- Exercise goal -
The required output is the line containing "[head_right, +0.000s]" through the final line of the material below, printed exactly, with no other lines.

- Dataset extract -
= Beginning of Section =
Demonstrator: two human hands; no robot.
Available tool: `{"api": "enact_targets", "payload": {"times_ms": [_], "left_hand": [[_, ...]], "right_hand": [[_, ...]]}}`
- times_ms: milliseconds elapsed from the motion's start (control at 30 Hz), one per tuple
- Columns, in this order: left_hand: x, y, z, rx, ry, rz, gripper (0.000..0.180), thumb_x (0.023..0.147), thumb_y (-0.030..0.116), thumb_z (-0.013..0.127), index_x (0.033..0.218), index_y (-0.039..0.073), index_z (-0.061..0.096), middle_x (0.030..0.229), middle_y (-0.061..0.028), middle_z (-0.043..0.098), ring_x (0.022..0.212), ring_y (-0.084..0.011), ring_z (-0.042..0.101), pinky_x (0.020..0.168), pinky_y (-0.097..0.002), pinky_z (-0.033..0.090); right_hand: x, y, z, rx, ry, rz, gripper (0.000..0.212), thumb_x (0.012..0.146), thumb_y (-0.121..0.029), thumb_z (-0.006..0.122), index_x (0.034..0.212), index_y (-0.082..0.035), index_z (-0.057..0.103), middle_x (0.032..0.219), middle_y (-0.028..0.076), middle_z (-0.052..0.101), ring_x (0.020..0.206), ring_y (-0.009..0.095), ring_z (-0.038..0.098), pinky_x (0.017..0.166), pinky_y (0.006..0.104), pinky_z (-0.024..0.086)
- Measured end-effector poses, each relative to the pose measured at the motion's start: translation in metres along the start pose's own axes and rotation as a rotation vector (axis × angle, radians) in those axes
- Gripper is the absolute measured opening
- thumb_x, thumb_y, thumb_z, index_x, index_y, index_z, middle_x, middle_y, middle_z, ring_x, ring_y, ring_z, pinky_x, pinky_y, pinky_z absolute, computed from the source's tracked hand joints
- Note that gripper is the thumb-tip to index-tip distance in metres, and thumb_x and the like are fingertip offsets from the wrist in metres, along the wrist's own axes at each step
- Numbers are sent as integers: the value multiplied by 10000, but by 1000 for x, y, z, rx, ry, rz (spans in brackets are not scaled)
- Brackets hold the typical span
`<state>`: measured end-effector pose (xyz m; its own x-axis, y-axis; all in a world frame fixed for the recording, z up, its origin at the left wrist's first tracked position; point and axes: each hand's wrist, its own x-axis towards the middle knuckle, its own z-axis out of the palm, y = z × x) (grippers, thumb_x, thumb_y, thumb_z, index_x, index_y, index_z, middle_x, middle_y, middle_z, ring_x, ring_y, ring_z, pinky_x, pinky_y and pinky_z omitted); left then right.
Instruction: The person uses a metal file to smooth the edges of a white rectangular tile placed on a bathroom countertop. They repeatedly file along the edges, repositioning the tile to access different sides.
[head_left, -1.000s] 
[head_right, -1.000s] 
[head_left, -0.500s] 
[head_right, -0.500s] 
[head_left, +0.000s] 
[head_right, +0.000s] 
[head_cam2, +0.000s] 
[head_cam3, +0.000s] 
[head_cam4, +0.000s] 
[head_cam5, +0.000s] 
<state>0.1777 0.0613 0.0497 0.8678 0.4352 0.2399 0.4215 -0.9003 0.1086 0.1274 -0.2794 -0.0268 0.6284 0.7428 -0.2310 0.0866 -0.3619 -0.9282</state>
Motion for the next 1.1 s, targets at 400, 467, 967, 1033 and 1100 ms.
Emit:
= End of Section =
- Solved exercise -
[head_right, +0.000s] 
[head_cam2, +0.000s] 
[head_cam3, +0.000s] 
[head_cam4, +0.000s] 
[head_cam5, +0.000s] 
<state>0.1777 0.0613 0.0497 0.8678 0.4352 0.2399 0.4215 -0.9003 0.1086 0.1274 -0.2794 -0.0268 0.6284 0.7428 -0.2310 0.0866 -0.3619 -0.9282</state>
Motion for the next 1.1 s, targets at 400, 467, 967, 1033 and 1100 ms.
Emit:

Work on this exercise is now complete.